_ACTIVITY_: The whole listing must be printed again without any alteration.

_THE INPUT_:

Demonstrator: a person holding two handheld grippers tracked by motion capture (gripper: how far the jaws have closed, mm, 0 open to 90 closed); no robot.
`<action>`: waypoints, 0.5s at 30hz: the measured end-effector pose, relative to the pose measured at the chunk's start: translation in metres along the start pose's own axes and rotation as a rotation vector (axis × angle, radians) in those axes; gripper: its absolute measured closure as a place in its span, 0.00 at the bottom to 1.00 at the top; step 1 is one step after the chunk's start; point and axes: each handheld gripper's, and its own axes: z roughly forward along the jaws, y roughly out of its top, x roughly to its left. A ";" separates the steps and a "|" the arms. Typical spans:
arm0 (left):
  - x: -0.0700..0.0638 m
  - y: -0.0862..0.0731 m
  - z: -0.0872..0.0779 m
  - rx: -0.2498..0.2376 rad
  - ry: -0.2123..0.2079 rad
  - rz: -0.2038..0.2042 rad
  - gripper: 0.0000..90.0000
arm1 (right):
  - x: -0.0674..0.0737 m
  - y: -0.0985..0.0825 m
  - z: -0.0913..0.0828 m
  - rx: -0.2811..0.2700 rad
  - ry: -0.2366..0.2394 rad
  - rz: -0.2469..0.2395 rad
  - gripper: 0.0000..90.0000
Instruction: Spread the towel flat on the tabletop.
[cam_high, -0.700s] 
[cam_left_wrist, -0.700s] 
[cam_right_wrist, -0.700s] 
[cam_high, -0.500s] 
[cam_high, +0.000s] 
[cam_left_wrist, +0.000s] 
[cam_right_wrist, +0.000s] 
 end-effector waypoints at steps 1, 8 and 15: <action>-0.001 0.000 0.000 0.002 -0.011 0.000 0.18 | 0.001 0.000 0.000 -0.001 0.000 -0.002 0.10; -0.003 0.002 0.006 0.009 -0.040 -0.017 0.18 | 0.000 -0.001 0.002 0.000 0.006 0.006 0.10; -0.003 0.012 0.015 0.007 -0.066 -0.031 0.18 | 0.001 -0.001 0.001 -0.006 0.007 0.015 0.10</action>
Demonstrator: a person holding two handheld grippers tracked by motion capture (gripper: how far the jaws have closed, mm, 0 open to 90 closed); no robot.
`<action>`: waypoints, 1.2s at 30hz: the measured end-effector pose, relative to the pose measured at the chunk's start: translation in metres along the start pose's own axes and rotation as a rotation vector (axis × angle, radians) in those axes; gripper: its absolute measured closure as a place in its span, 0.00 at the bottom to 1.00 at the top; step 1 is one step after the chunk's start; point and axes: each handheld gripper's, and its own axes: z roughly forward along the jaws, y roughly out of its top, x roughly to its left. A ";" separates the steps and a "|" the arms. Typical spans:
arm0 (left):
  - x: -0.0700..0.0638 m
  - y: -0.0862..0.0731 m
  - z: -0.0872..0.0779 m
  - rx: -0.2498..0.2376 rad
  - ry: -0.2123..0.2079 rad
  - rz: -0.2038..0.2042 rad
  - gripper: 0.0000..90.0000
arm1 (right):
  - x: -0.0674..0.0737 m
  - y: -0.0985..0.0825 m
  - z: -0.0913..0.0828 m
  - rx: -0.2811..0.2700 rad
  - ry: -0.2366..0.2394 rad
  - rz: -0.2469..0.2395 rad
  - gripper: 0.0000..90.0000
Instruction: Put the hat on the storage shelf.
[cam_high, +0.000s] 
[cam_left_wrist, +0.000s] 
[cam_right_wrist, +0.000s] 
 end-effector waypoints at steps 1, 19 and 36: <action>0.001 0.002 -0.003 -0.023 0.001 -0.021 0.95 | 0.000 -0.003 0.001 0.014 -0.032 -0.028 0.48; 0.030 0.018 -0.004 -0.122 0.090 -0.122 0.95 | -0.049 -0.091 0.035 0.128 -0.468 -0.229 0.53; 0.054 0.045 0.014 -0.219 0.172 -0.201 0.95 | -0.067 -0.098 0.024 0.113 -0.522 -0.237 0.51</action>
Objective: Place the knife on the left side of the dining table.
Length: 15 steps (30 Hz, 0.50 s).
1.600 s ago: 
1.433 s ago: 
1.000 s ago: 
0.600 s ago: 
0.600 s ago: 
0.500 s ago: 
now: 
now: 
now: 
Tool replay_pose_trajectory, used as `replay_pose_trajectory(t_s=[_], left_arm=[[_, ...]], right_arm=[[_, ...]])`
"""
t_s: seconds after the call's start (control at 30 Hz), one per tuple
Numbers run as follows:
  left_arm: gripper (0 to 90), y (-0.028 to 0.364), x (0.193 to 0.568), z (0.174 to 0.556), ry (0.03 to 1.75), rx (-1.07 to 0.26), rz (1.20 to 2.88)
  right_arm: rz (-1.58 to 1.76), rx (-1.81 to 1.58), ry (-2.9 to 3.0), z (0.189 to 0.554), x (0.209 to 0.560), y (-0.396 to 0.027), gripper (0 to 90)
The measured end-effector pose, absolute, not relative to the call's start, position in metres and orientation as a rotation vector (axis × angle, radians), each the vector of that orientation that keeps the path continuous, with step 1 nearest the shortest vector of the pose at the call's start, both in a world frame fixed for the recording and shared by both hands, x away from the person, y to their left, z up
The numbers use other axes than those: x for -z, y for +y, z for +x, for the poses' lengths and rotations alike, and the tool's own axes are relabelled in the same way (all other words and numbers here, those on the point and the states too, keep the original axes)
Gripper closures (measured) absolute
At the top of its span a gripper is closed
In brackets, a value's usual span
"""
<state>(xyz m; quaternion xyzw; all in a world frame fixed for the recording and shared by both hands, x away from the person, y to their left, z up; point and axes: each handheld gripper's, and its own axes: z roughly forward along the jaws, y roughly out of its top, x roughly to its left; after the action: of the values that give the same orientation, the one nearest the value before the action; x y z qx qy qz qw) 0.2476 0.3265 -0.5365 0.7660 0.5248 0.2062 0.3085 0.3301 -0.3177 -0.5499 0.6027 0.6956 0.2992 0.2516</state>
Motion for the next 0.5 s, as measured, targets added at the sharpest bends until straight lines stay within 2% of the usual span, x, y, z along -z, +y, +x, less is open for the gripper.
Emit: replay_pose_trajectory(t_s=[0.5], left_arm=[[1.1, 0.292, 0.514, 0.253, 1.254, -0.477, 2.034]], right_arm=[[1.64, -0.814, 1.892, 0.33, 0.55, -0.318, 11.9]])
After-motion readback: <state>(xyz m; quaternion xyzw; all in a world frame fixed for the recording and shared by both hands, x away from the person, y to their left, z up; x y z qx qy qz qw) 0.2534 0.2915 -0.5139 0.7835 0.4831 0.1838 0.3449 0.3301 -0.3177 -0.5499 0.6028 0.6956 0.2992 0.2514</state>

_RESPONSE_:
Demonstrator: a person holding two handheld grippers tracked by motion capture (gripper: how far the jaws have closed, mm, 0 open to 90 closed); no robot.
`<action>`: waypoints, 0.5s at 30hz: the measured end-effector pose, relative to the pose measured at the chunk's start: translation in metres along the start pose's own axes and rotation as a rotation vector (axis × angle, radians) in those axes; gripper: its absolute measured closure as a place in its span, 0.00 at the bottom to 1.00 at the top; step 1 is one step after the chunk's start; point and axes: each handheld gripper's, and its own axes: z roughly forward along the jaws, y roughly out of its top, x roughly to its left. A ";" separates the steps and a "|" the arms. Typical spans:
arm0 (left):
  - x: -0.0700..0.0638 m
  - y: -0.0862..0.0731 m
  - z: -0.0872..0.0779 m
  - rx: -0.2498..0.2376 rad
  - ry: -0.2123..0.2079 rad
  - rz: -0.2038..0.2042 rad
  - gripper: 0.0000..90.0000
arm1 (right):
  - x: -0.0674..0.0737 m
  - y: -0.0985..0.0825 m
  - z: -0.0913..0.0828 m
  - rx: -0.2811..0.2700 rad
  - ry: -0.2366..0.2394 rad
  - rz: -0.2469..0.2395 rad
  - gripper: 0.0000..90.0000
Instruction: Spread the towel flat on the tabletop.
[cam_high, -0.700s] 
[cam_left_wrist, -0.700s] 
[cam_right_wrist, -0.700s] 
[cam_high, -0.500s] 
[cam_high, +0.000s] 
[cam_left_wrist, +0.000s] 
[cam_right_wrist, +0.000s] 
 end-effector waypoints at steps 1, 8 and 15: <action>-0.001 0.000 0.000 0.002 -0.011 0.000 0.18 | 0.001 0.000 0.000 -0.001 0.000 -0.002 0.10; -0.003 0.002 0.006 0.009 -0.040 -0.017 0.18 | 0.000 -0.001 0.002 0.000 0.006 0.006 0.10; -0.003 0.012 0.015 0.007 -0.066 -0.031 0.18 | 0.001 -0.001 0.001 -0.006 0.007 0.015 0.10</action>
Demonstrator: a person holding two handheld grippers tracked by motion capture (gripper: how far the jaws have closed, mm, 0 open to 90 closed); no robot.
`<action>`: waypoints, 1.2s at 30hz: the measured end-effector pose, relative to the pose measured at the chunk's start: translation in metres along the start pose's own axes and rotation as a rotation vector (axis × angle, radians) in those axes; gripper: its absolute measured closure as a place in its span, 0.00 at the bottom to 1.00 at the top; step 1 is one step after the chunk's start; point and axes: each handheld gripper's, and its own axes: z roughly forward along the jaws, y roughly out of its top, x roughly to its left. A ";" separates the steps and a "|" the arms. Typical spans:
arm0 (left):
  - x: -0.0700..0.0638 m
  - y: -0.0862..0.0731 m
  - z: -0.0872..0.0779 m
  - rx: -0.2498..0.2376 rad
  - ry: -0.2123..0.2079 rad
  - rz: -0.2038..0.2042 rad
  - gripper: 0.0000..90.0000
arm1 (right):
  - x: -0.0674..0.0737 m
  - y: -0.0985..0.0825 m
  - z: -0.0913..0.0828 m
  - rx: -0.2811..0.2700 rad
  - ry: -0.2366..0.2394 rad
  - rz: -0.2469..0.2395 rad
  - gripper: 0.0000..90.0000
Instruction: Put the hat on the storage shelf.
[cam_high, +0.000s] 
[cam_left_wrist, +0.000s] 
[cam_right_wrist, +0.000s] 
 end-effector waypoints at steps 1, 19 and 36: <action>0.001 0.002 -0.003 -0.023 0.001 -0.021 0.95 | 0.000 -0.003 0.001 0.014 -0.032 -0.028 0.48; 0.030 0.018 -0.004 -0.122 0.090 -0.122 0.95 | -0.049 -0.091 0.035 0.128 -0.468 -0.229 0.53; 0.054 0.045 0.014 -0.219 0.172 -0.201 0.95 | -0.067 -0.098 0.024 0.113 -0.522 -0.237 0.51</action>
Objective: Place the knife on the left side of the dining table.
Length: 15 steps (30 Hz, 0.50 s).
1.600 s ago: 
1.433 s ago: 
1.000 s ago: 
0.600 s ago: 
0.600 s ago: 
0.500 s ago: 
now: 
now: 
now: 
Tool replay_pose_trajectory, used as `replay_pose_trajectory(t_s=[_], left_arm=[[_, ...]], right_arm=[[_, ...]])`
"""
t_s: seconds after the call's start (control at 30 Hz), one per tuple
Numbers run as follows:
  left_arm: gripper (0 to 90), y (-0.028 to 0.364), x (0.193 to 0.568), z (0.174 to 0.556), ry (0.03 to 1.75), rx (-1.07 to 0.26), rz (1.20 to 2.88)
  right_arm: rz (-1.58 to 1.76), rx (-1.81 to 1.58), ry (-2.9 to 3.0), z (0.189 to 0.554), x (0.209 to 0.560), y (-0.396 to 0.027), gripper (0 to 90)
The measured end-effector pose, absolute, not relative to the call's start, position in metres and orientation as a rotation vector (axis × angle, radians), each the vector of that orientation that keeps the path continuous, with step 1 nearest the shortest vector of the pose at the call's start, both in a world frame fixed for the recording and shared by both hands, x away from the person, y to their left, z up
The numbers use other axes than those: x for -z, y for +y, z for +x, for the poses' lengths and rotations alike, and the tool's own axes are relabelled in the same way (all other words and numbers here, those on the point and the states too, keep the original axes)
Gripper closures (measured) absolute
At the top of its span a gripper is closed
In brackets, a value's usual span
"""
<state>(xyz m; quaternion xyzw; all in a world frame fixed for the recording and shared by both hands, x away from the person, y to their left, z up; point and axes: each handheld gripper's, and its own axes: z roughly forward along the jaws, y roughly out of its top, x roughly to its left; after the action: of the values that give the same orientation, the one nearest the value before the action; x y z qx qy qz qw) 0.2476 0.3265 -0.5365 0.7660 0.5248 0.2062 0.3085 0.3301 -0.3177 -0.5499 0.6027 0.6956 0.2992 0.2516</state>
Motion for the next 0.5 s, as measured, targets added at the sharpest bends until straight lines stay within 2% of the usual span, x, y, z along -z, +y, +x, less is open for the gripper.
Emit: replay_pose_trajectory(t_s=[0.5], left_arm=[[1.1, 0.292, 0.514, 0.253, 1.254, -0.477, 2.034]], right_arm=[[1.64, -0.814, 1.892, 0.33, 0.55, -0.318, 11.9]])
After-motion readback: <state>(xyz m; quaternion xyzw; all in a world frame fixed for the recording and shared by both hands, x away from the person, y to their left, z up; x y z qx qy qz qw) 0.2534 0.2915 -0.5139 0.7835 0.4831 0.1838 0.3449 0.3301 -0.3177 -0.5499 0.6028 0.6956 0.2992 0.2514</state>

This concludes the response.